The Dissolve: I found myself moved by the film at completely random intervals. There’s no big emotional epiphany, but sometimes you recognize that Mason is older, and he’s growing up and he’s doing these new things.
Linklater: I thought just perception and identification would carry it. You see this in other art forms, too. I saw this photo display of this guy with his wife and her sisters, and he takes a picture every year, whenever they’re together. [Linklater is referring to “The Brown Sisters” photos by Nicholas Nixon. —ed.] It’s like four sisters and they line up in the same way, same order, and they’ve been doing it since they were teenagers and now they’re middle-aged. I saw it in a museum once, like three years ago, but this project goes back to the ‘70s. You walk around the room, and they’re not on top of each other, but you see them, and you walk over here and they’re a little older, and it’s just fascinating, you know? You see how life just accumulates. Our fundamental view of the world is measured by who we are today and who we’ve been, and that’s not going anywhere. It’s only expanding throughout our lives, it’s always profound and inescapable how we perceive the world through that viewpoint. So I think this movie conjures something in that area that’s really fundamental to how we process the world and time.
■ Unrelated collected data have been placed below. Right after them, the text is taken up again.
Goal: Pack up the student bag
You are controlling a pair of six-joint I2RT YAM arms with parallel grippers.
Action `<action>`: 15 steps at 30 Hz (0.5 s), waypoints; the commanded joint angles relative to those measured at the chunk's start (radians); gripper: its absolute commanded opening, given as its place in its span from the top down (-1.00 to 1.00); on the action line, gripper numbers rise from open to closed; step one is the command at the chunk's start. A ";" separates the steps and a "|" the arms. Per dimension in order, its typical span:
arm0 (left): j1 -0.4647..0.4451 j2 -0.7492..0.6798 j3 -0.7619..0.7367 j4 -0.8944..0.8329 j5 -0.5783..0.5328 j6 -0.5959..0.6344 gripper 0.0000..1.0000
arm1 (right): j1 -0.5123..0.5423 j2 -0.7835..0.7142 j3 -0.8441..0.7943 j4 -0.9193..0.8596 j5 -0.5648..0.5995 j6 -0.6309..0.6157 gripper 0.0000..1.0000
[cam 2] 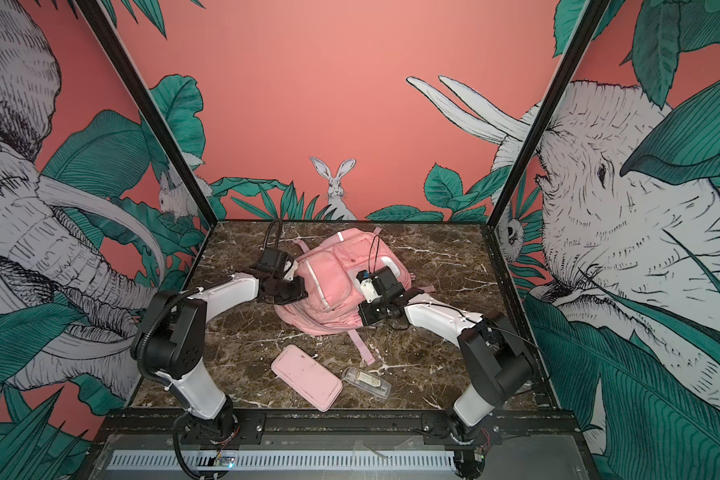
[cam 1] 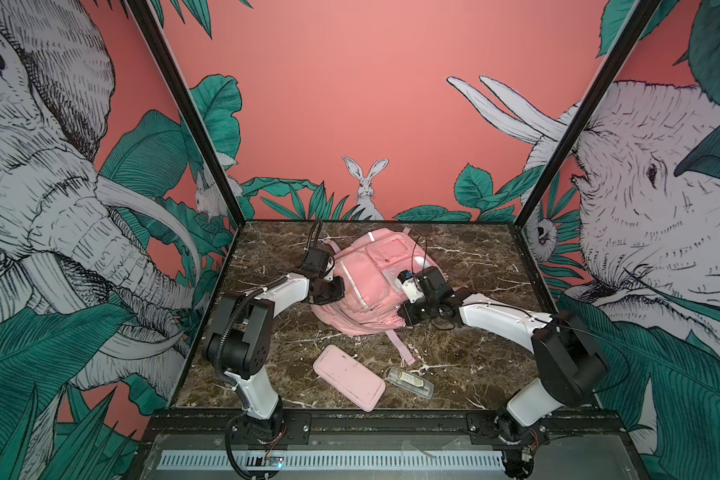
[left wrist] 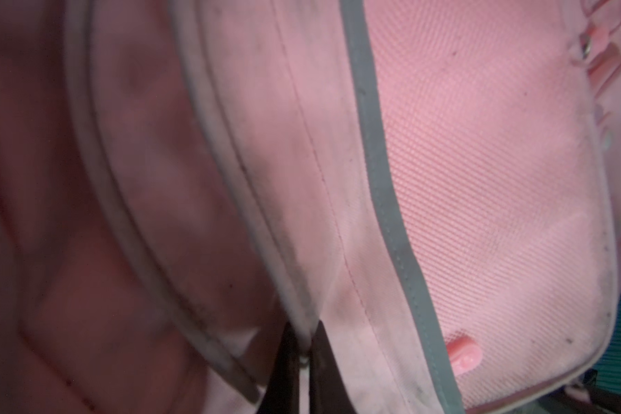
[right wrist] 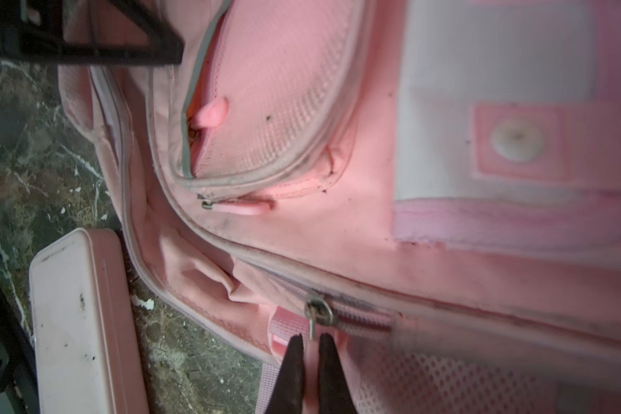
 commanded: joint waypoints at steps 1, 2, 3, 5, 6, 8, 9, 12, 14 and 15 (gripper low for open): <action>-0.002 -0.019 -0.014 0.115 0.028 -0.077 1.00 | 0.063 0.053 0.045 -0.092 -0.060 -0.017 1.00; -0.004 -0.022 -0.018 0.128 0.034 -0.090 1.00 | 0.078 0.070 0.053 -0.083 -0.062 -0.007 1.00; -0.004 -0.027 -0.018 0.137 0.037 -0.100 1.00 | 0.093 0.085 0.068 -0.080 -0.062 -0.002 1.00; -0.008 -0.039 -0.019 0.150 0.040 -0.117 1.00 | 0.122 0.118 0.096 -0.069 -0.051 0.023 1.00; -0.007 -0.047 -0.023 0.155 0.041 -0.125 1.00 | 0.134 0.128 0.108 -0.054 -0.054 0.039 1.00; -0.009 -0.059 -0.034 0.179 0.045 -0.145 1.00 | 0.158 0.154 0.143 -0.026 -0.059 0.067 1.00; -0.010 -0.063 -0.039 0.185 0.047 -0.153 1.00 | 0.167 0.169 0.163 -0.019 -0.057 0.080 1.00; -0.010 -0.073 -0.048 0.200 0.051 -0.169 1.00 | 0.191 0.219 0.231 0.005 -0.058 0.117 1.00; -0.010 -0.082 -0.056 0.205 0.050 -0.174 1.00 | 0.199 0.252 0.271 0.022 -0.068 0.142 1.00; -0.010 -0.089 -0.060 0.205 0.048 -0.175 1.00 | 0.199 0.263 0.285 0.023 -0.067 0.147 1.00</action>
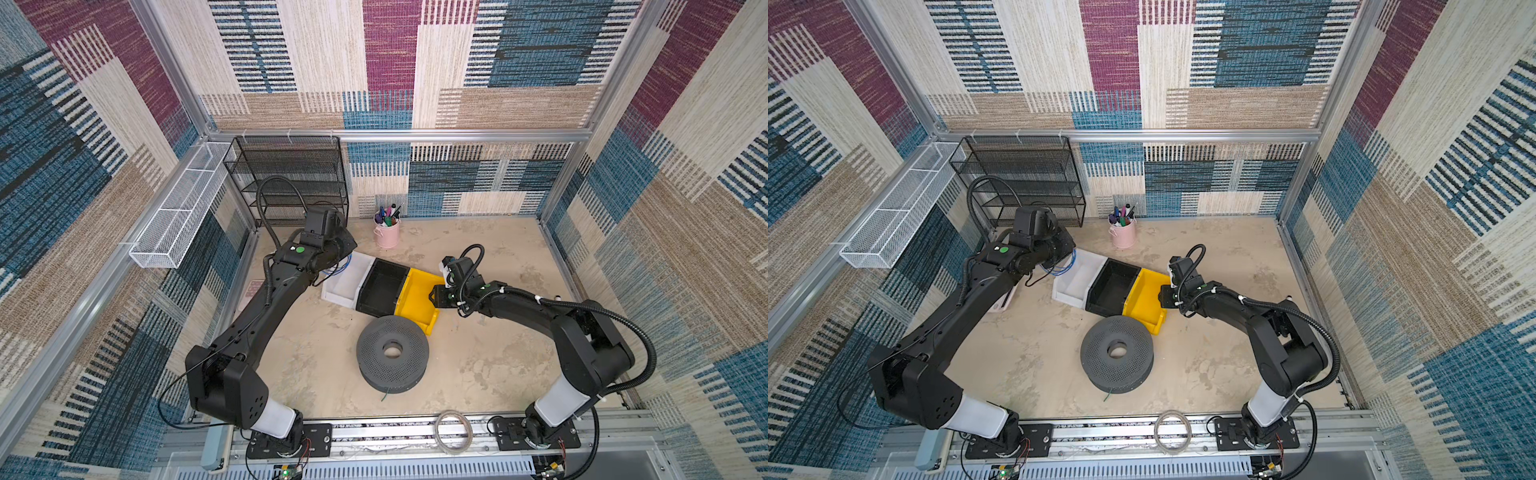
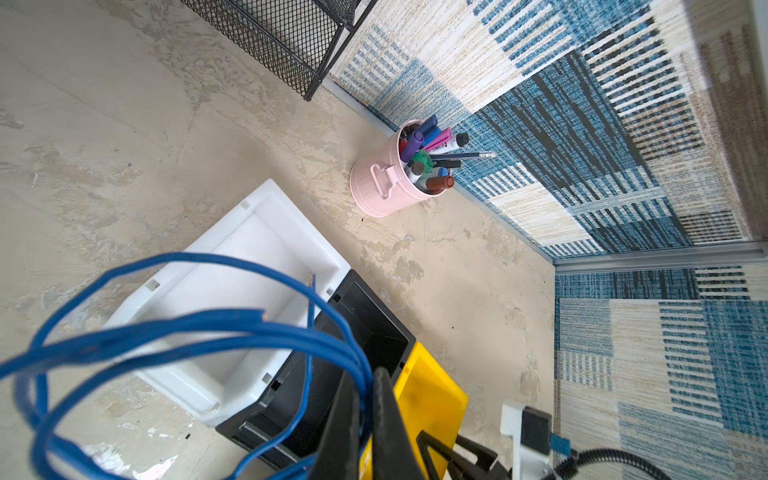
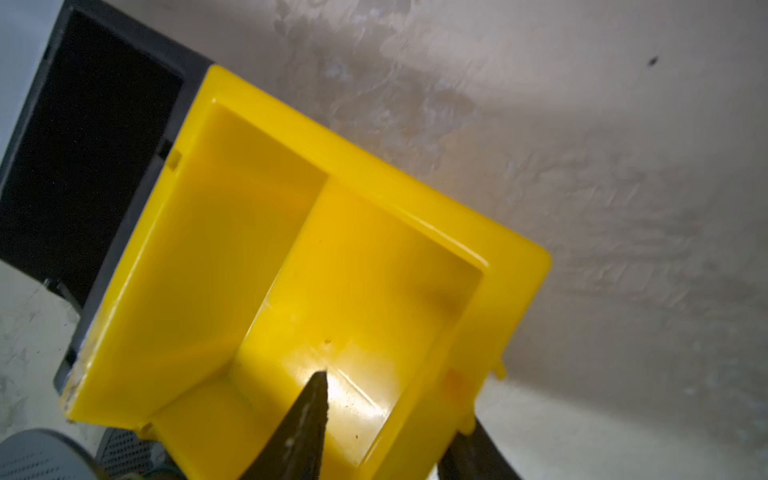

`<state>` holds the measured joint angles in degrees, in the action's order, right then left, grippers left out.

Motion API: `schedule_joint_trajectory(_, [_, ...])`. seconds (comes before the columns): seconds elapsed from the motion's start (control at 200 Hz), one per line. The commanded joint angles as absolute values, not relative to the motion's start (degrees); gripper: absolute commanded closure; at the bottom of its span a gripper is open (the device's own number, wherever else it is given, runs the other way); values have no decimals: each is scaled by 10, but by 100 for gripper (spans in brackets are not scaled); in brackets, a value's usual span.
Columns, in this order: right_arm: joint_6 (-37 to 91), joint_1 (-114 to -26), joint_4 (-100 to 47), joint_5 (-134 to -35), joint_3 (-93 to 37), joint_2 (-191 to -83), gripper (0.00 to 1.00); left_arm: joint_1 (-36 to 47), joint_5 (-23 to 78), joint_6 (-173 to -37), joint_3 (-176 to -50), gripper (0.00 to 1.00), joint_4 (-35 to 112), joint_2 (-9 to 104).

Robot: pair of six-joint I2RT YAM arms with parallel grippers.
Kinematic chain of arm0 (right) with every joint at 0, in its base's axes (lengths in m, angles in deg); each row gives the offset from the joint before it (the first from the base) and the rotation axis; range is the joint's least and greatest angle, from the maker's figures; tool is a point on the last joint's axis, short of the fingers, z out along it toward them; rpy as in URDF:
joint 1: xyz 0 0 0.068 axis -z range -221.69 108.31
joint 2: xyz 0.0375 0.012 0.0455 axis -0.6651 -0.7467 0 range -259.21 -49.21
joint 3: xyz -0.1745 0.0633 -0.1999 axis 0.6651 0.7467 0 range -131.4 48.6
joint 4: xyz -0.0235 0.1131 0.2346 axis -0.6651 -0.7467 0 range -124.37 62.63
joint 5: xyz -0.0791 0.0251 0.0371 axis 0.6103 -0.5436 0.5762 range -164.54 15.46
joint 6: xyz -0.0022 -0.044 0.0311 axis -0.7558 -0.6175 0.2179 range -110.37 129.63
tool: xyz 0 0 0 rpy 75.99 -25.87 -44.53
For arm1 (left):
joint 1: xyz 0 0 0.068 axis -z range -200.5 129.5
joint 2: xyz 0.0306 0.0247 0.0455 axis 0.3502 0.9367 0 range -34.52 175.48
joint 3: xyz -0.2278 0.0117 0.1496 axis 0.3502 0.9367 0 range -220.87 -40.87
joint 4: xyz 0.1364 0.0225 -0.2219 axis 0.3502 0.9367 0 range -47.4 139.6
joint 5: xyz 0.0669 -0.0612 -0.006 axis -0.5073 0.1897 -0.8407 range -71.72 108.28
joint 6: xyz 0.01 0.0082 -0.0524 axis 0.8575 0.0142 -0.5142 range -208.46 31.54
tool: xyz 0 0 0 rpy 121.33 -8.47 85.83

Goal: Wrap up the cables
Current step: 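Lift the blue cable with the left gripper while the right gripper pushes the yellow bin, then raise the blue cable with the left gripper while the right gripper approaches it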

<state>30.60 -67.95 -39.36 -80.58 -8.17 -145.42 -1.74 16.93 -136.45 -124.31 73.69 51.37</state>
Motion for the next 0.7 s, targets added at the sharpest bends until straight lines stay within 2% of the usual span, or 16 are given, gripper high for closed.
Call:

The Dissolve: That’s an idea that you’ve explored in other films, too.
Linklater: I think so. In those ones I think I’m just trying to process how it feels to maybe remember the way you felt for a day, or the way your mind works or something.
The Dissolve: Films like Slacker or Waking Life strike me as repositories for certain ideas you might have been puzzling over at a certain time.
Linklater: I’ve found a cinematic form that I was trying here in both of those. Slacker, Waking Life, and Boyhood are all kind of interconnected in some strange way. They all came from “aha!” moments. They are all three ideas that wouldn’t work on paper, but I always thought would work on the viewer.